Re-posted from archive of infinite ideas machine 2004: [LINKS UNCHECKED]
Now here’s a thing.
Last Thursday I wrote a letter to the Guardian, hoping to refute Blunkett & the Home Office’s continued assertion that 80% of us support their proposals. We don’t, and they know it – either that, or they’re too bloody lazy or deluded to read anything but their own polls…
Anyway, it didn’t get published and – to be honest – I didn’t think it would. I put in too many figures and started to lose it a little at the end. If you’ve read much of this blog, that may not be too unfamiliar 😉
I thought it might just be worth putting the text of my letter up here, so here it is [scroll down for the happy ending]:
“Sir / Madam,
Your article on the home affairs select committee’s criticism of David Blunkett’s plans to introduce ID cards reveals the deep scepticism felt towards the scheme by MPs of all parties. What I find particularly disgraceful, though, is the fact that Mr Blunkett continues to assert that “over 80% in all focus group and opinion polls” support his proposals – as if this provided adequate justification for passing legislation, in any case!
He must be ignoring the recent Privacy International (YouGov) and Joseph Rowntree Reform Trust ‘State of the Nation’ polls that indicate levels of support as low as 61% nationally and just 56% regionally, in Scotland. Even the Detica (MORI) poll, hyped by the Home Office in May – in which the 80% figure was headlined – revealed that almost half (48%) of people would not want to pay for an ID card, and that 60% “have little or no confidence in the Government’s ability to introduce ID cards without hitches”.

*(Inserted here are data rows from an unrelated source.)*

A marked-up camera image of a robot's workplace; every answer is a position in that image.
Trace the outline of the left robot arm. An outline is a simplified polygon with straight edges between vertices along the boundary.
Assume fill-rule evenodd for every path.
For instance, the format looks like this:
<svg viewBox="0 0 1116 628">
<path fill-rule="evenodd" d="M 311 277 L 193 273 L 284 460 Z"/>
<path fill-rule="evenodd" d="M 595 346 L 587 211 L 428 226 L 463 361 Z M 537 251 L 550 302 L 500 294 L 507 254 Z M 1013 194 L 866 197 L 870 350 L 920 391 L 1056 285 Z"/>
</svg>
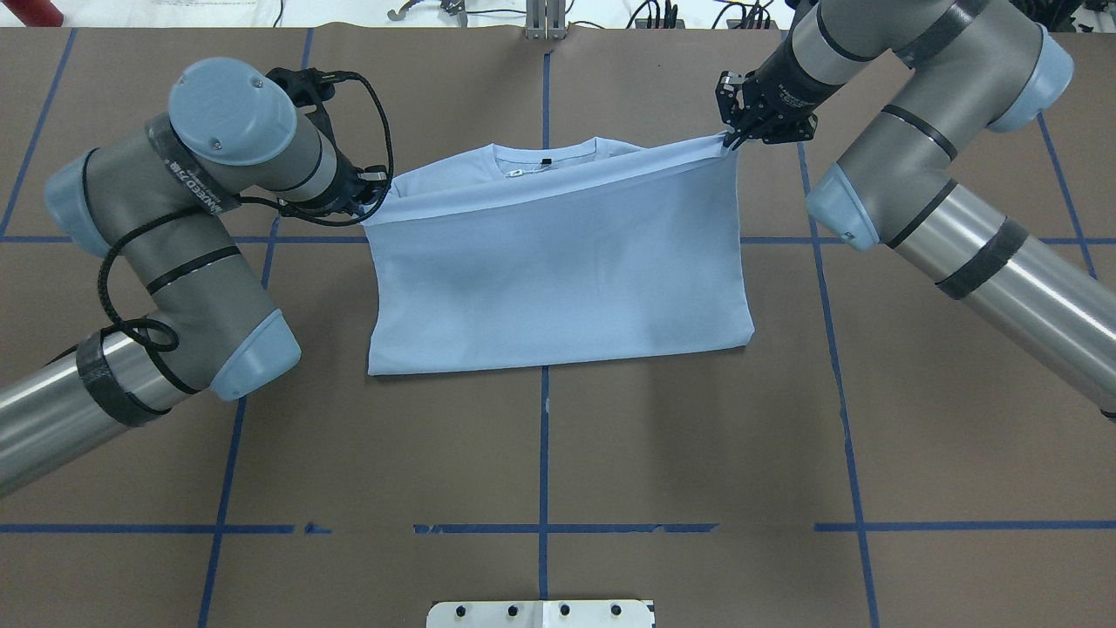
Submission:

Opposition to the proposals is deep, entrenched and growing rapidly as details of the scheme emerge. The Home Office, meanwhile, refuse to engage in proper and open debate, and roll on regardless with their increasingly unbelievable plans. If Labour truly think that ID cards have the support of the nation, they should put them in their manifesto and let the country decide before taking a step further.
And if Mr Blunkett wants to play cards, he really shouldn’t let himself be caught stacking the deck.
Yours faithfully, etc.”
Imagine my surprise when I was texted this morning to go buy a Guardian and, lo and behold, in the Letters section under ID cards are no panacea… it got published!
Edited to fit (thank God) and sandwiched between David Winnick MP and Dr. John Welford. I’m under no illusions – it was the NO2ID role that swung it, but gratifying nonetheless.